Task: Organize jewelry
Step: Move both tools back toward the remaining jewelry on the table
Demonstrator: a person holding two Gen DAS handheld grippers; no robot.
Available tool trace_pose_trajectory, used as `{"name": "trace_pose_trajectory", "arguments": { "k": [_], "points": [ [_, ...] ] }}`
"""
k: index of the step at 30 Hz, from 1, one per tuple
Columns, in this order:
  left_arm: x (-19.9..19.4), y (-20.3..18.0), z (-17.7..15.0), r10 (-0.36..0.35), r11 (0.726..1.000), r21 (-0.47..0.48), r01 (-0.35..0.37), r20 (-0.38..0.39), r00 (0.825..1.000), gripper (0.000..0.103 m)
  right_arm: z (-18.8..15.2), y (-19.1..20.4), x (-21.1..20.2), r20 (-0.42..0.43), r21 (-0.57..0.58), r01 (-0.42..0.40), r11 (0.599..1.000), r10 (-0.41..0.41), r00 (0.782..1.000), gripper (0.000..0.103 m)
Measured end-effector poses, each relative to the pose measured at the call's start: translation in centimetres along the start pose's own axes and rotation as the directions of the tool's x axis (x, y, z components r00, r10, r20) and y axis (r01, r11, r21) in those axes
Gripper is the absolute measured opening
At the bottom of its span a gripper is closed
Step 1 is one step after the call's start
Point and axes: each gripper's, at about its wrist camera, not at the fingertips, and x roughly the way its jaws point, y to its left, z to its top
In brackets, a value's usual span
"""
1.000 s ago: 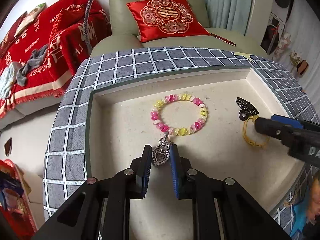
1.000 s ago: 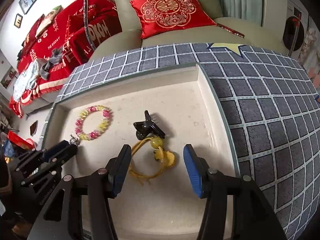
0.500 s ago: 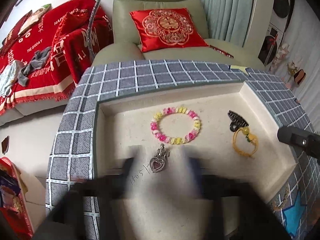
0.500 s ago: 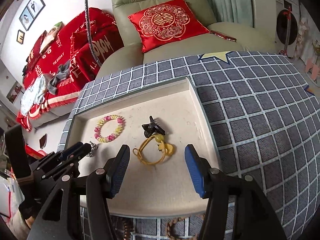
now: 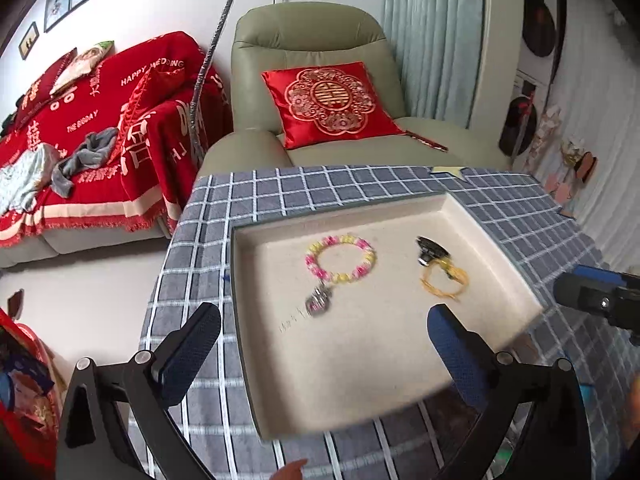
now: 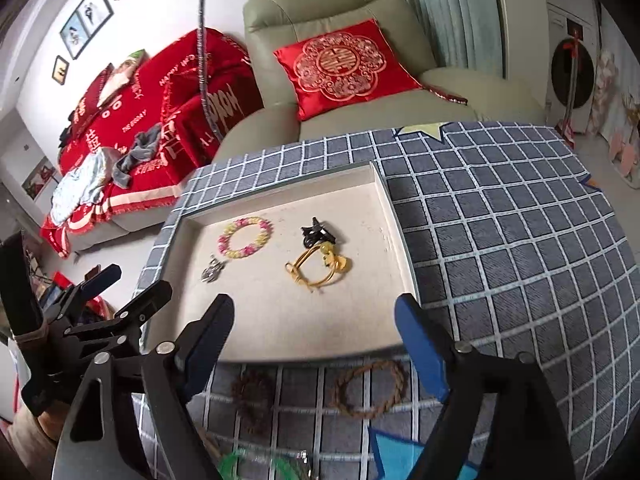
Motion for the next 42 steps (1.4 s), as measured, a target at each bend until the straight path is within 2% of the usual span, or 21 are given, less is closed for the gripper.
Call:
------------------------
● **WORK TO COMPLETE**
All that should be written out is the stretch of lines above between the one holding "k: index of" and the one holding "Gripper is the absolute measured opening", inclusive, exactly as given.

● **EXERCISE OUTPUT**
k: index of the step at 30 Hz, from 1, one per tuple
Columns, in this order:
  left_arm: x (-19.9..19.4), y (-20.3..18.0), z (-17.7..15.0), r10 (-0.36..0.35), r11 (0.726..1.000), r21 (-0.47..0.48), r01 (-0.35..0.37), r20 (-0.38..0.39), r00 (0.825..1.000), gripper (0.000..0.103 m)
  right_arm: z (-18.8..15.2), y (-19.1..20.4), x (-21.1..20.2), r20 (-0.42..0.43), r21 (-0.57..0.58), r01 (-0.42..0.40), r11 (0.599..1.000), r10 (-0.41..0.41), r00 (0.782..1.000), gripper (0.000..0.103 m)
Measured end-effector poses, each relative to the pose measured at the call's start: translation in centimetres along the start pose's own axes and rotation as the directions of the tool's x axis (x, y, z components r00, r10, r20) and y axis (r01, r11, r21) in those axes
Gripper is the absolute measured opening

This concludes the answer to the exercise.